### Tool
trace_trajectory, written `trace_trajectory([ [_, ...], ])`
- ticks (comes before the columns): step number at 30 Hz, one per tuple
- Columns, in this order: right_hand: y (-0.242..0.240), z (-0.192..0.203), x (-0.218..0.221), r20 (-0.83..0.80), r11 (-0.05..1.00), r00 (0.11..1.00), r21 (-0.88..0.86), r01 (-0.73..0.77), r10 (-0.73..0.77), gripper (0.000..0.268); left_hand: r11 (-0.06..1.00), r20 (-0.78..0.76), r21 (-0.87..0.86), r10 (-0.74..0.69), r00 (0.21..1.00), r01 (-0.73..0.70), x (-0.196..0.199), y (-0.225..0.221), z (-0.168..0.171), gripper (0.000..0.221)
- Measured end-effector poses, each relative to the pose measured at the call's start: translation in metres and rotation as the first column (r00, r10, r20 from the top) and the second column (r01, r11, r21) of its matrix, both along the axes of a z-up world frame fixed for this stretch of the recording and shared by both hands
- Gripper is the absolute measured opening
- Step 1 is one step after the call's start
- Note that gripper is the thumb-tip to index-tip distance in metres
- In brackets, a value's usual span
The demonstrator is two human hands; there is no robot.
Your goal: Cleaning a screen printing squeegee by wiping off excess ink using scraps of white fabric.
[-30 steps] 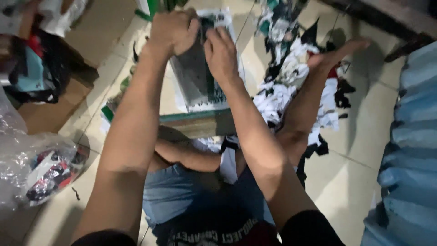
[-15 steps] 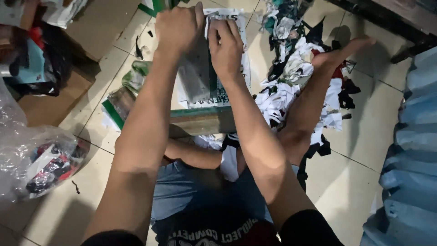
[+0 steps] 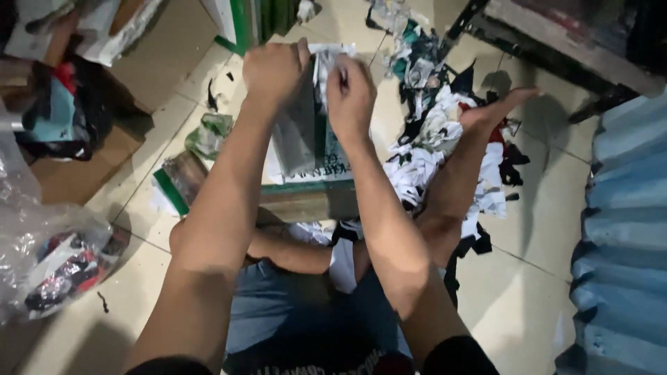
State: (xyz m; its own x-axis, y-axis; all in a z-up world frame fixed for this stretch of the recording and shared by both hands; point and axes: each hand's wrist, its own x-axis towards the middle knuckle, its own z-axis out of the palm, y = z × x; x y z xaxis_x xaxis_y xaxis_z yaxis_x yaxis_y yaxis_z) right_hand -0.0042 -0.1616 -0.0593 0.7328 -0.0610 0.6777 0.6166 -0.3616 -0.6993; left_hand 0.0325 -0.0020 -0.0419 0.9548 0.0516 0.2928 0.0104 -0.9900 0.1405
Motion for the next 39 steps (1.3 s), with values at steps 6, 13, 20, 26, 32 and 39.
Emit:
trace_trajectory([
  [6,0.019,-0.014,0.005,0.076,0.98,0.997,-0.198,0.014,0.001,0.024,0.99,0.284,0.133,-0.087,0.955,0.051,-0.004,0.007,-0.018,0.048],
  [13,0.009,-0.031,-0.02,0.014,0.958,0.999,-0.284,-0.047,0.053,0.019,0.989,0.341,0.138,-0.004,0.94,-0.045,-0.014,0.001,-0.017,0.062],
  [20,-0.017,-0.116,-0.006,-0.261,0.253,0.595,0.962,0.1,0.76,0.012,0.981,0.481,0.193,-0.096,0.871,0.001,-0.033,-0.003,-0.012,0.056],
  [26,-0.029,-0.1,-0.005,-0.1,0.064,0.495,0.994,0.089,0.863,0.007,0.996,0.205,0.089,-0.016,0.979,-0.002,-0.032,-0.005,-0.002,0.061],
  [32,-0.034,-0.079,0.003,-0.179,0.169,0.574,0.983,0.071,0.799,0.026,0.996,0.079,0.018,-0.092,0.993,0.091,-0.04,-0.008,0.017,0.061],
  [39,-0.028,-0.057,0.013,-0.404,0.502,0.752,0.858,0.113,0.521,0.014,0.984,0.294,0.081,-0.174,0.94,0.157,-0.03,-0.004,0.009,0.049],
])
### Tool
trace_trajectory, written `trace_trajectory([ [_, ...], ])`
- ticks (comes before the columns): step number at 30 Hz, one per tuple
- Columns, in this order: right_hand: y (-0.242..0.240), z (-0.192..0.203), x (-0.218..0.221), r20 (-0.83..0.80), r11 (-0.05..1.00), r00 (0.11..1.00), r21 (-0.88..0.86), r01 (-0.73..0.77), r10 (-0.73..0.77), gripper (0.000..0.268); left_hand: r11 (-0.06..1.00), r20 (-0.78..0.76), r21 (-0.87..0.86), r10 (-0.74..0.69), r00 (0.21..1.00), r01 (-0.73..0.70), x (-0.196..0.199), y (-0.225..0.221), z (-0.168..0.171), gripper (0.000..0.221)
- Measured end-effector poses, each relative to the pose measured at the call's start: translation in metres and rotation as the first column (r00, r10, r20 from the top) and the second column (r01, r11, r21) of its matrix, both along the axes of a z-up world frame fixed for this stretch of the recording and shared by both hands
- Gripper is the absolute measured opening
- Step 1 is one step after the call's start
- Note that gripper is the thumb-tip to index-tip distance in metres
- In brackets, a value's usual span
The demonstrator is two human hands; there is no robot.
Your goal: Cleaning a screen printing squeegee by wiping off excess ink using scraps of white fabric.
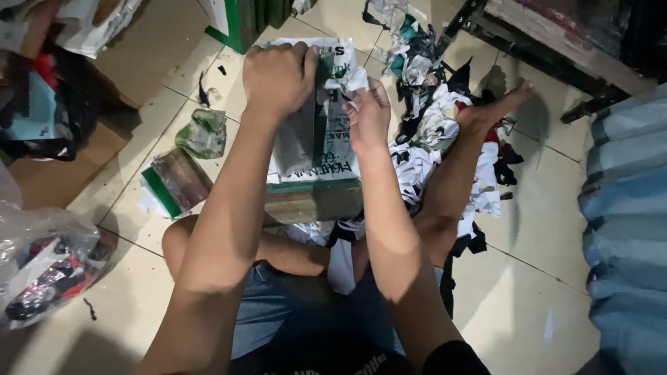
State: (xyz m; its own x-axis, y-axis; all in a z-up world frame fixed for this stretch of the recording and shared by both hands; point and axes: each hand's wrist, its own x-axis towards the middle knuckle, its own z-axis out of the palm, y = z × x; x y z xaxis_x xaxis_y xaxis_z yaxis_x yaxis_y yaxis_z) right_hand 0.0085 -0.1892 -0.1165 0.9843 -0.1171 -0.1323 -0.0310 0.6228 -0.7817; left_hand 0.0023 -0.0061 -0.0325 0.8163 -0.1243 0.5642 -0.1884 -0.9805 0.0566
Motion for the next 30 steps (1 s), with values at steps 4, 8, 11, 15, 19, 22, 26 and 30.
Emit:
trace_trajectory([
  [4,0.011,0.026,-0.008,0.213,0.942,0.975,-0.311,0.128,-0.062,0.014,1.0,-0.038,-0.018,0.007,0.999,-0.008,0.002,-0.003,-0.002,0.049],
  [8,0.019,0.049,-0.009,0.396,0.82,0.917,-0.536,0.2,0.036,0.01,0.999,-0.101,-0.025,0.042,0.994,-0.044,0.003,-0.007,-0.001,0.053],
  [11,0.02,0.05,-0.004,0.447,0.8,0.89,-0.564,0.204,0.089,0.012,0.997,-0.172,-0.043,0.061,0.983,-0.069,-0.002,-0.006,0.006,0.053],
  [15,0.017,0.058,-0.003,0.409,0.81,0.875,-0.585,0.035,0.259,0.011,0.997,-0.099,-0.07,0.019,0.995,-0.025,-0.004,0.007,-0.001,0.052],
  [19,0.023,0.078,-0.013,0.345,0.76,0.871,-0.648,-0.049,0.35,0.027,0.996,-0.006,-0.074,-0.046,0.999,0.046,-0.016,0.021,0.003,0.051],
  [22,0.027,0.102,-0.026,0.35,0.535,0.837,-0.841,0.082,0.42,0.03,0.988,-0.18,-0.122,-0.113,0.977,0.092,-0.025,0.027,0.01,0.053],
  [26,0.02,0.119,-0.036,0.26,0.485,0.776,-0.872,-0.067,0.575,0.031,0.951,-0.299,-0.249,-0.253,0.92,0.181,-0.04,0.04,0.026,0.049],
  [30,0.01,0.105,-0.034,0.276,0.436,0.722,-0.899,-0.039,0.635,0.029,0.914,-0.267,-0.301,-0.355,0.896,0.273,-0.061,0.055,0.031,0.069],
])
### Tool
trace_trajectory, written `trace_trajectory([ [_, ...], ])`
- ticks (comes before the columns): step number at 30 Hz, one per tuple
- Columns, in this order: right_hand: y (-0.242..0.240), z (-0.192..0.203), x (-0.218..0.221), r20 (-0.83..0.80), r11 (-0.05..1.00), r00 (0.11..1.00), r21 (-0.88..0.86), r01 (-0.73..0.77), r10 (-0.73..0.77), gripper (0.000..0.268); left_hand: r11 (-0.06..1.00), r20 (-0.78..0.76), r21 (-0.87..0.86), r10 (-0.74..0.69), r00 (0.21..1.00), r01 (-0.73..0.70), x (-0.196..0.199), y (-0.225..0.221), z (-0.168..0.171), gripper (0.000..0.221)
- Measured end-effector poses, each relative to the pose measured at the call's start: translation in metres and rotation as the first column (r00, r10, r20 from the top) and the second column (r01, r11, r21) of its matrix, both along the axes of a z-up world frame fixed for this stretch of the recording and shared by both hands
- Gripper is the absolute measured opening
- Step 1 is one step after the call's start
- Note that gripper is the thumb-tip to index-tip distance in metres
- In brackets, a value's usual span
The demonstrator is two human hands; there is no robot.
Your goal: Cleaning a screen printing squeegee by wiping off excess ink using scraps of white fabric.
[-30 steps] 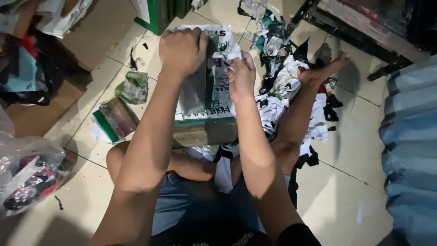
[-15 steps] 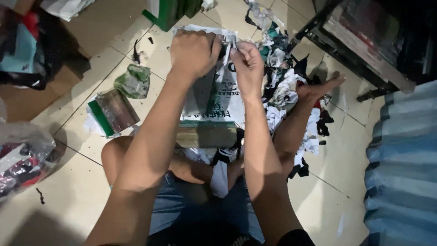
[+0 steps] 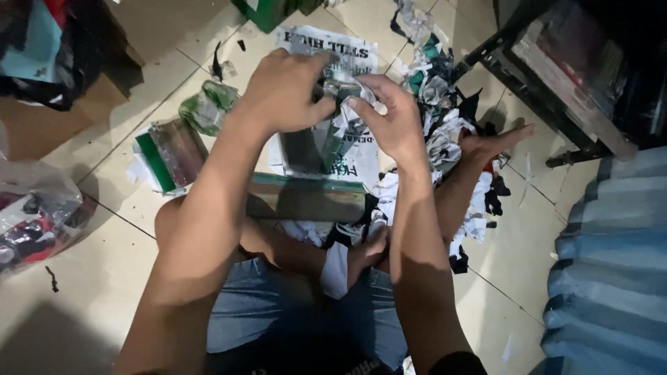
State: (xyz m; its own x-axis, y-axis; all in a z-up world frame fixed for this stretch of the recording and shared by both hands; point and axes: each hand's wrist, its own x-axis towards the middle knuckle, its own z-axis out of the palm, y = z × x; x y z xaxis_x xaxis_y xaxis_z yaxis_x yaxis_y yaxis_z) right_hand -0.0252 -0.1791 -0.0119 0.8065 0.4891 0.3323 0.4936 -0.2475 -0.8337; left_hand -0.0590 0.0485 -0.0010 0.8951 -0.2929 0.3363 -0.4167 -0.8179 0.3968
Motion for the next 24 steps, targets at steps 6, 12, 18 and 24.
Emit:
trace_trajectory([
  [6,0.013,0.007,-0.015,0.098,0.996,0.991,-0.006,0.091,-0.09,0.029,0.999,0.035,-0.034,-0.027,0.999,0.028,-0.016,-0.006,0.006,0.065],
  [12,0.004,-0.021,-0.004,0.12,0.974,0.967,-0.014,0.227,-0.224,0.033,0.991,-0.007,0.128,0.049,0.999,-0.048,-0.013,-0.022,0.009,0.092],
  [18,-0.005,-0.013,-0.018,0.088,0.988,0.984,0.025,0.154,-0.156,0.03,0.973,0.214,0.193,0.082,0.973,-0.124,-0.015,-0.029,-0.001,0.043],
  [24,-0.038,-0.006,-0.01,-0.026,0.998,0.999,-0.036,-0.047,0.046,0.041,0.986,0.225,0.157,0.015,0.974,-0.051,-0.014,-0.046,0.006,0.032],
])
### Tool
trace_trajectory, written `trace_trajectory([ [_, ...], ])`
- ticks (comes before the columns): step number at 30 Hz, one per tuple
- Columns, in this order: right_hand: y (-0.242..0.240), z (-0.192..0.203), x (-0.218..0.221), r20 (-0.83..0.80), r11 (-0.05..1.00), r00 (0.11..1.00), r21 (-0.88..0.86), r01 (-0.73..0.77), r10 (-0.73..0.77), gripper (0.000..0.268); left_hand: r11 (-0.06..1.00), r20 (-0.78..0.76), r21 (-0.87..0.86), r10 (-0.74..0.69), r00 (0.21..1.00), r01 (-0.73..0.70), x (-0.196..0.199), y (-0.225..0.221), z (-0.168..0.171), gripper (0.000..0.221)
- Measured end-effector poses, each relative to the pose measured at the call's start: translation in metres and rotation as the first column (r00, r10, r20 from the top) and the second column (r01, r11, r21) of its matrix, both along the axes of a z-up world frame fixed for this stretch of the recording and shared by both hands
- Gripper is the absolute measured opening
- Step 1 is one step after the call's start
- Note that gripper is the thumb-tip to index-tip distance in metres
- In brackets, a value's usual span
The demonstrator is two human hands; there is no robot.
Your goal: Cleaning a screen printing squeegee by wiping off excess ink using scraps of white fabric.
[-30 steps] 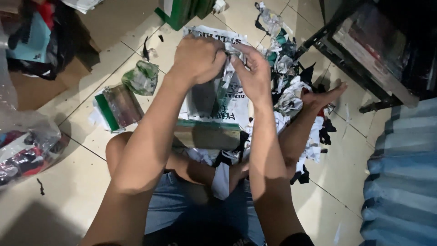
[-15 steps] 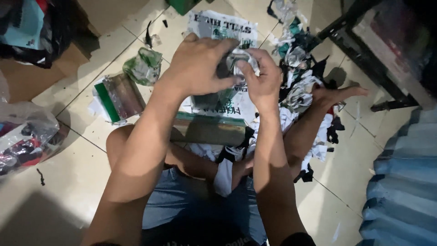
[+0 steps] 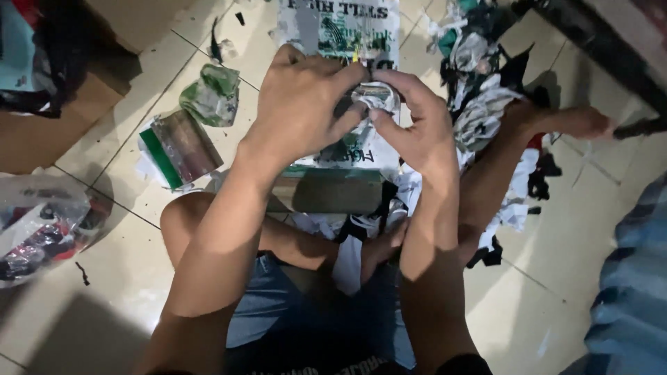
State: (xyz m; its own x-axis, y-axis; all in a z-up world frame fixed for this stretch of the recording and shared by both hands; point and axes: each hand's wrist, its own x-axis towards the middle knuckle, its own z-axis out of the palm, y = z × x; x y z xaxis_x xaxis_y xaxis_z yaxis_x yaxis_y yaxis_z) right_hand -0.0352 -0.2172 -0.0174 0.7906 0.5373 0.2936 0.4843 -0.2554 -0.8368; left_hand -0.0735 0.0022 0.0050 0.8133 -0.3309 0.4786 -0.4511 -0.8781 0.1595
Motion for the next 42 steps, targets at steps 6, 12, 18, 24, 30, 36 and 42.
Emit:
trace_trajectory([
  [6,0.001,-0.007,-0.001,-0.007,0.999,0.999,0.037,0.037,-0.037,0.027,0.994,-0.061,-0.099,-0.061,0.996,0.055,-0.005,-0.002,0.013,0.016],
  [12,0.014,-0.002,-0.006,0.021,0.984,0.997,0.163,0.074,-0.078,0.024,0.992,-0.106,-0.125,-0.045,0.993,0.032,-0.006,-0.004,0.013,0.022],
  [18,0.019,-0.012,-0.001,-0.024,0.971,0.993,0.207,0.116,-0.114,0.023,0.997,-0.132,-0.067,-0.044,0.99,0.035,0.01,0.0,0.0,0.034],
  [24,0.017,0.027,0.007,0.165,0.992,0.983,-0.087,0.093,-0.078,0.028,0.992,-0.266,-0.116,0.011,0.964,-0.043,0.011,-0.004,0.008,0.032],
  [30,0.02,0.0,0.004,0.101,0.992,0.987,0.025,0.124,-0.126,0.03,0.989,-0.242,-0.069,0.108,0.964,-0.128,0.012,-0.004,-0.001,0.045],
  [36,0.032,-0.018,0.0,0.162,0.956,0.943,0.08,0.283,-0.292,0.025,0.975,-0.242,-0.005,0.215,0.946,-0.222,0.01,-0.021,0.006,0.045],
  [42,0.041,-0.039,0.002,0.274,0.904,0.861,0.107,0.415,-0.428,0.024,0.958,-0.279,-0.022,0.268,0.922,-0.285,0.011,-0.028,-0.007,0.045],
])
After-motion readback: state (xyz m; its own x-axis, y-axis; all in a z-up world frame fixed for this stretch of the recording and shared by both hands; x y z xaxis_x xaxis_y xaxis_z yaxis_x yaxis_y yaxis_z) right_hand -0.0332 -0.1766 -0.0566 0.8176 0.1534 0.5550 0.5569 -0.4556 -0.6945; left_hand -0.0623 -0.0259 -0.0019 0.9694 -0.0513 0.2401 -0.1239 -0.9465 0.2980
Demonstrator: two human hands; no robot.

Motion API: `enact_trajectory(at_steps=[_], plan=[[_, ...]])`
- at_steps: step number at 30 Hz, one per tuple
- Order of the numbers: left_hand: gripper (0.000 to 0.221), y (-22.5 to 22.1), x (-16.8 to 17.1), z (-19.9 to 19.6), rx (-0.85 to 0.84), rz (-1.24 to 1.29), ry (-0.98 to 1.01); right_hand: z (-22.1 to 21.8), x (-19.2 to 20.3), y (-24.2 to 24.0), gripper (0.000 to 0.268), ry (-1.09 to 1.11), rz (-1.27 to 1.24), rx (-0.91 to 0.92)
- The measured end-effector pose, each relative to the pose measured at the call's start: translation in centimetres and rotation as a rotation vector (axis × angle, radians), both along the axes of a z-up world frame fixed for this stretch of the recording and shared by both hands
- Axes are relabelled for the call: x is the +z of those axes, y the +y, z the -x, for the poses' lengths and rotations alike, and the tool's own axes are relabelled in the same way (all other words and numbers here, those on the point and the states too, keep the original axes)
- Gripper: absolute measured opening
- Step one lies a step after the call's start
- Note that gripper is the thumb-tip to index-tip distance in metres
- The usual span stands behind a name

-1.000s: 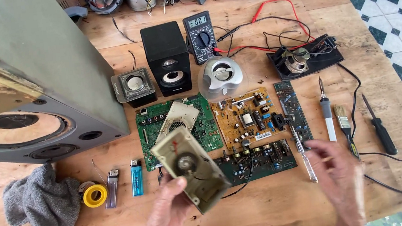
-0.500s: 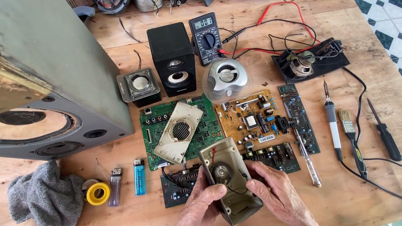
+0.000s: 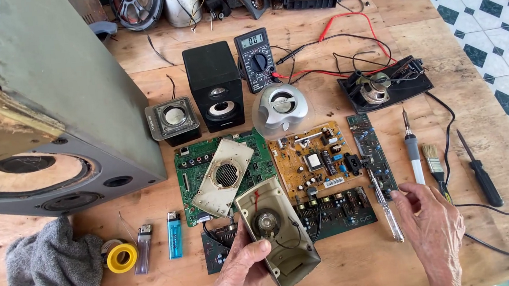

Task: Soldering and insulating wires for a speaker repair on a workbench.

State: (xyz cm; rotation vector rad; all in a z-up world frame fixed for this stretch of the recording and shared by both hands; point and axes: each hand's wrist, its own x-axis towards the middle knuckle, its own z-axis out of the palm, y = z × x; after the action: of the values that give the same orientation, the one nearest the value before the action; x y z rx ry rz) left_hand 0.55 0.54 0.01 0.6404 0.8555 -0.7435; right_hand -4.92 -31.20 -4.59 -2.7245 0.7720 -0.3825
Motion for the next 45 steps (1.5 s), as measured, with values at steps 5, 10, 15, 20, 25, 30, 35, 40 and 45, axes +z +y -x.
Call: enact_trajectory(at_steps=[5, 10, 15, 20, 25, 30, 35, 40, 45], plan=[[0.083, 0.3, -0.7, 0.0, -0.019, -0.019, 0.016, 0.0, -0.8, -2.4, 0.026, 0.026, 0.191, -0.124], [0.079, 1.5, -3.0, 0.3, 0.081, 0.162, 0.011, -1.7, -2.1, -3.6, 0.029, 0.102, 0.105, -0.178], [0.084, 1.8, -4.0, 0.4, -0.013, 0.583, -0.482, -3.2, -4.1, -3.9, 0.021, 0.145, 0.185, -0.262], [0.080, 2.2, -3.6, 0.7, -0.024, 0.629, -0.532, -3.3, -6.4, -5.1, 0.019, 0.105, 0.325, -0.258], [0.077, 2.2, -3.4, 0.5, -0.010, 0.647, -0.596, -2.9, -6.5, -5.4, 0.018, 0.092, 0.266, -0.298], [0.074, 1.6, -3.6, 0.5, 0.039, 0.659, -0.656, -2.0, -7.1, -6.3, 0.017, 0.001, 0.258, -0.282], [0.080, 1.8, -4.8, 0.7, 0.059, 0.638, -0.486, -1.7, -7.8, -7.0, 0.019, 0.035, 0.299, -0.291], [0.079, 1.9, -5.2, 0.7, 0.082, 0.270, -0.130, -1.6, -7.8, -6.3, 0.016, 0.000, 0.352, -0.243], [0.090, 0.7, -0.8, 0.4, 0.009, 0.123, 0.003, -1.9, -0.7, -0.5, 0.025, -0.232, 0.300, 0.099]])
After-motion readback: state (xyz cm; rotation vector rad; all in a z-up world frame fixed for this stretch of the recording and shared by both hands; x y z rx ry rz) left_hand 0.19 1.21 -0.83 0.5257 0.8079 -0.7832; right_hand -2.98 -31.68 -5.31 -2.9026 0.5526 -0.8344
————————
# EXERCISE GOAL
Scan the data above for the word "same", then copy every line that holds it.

# PROBLEM SOLUTION
- Axes are relabelled for the call: x is the +z of those axes, y the +y, z the -x, for the poses' lengths and rotations alike, and the tool's own axes are relabelled in the same way (all other words and numbers here, those on the point and the states too, keep the original axes)
State: (xyz cm; rotation vector rad; all in a z-up world frame fixed for this stretch of the recording and shared by both hands; point and axes: each hand's wrist, its own x-axis towards the middle knuckle, its own z-axis out of the palm, y = z × x; after the action: of the values that give the same orientation, the one nearest the value before the action; x y z rx ry rz) left_hand 0.55 0.54 0.01 0.6404 0.8555 -0.7435; right_hand -4.92 -31.20 -4.59 -2.7245 0.7720 -0.3825

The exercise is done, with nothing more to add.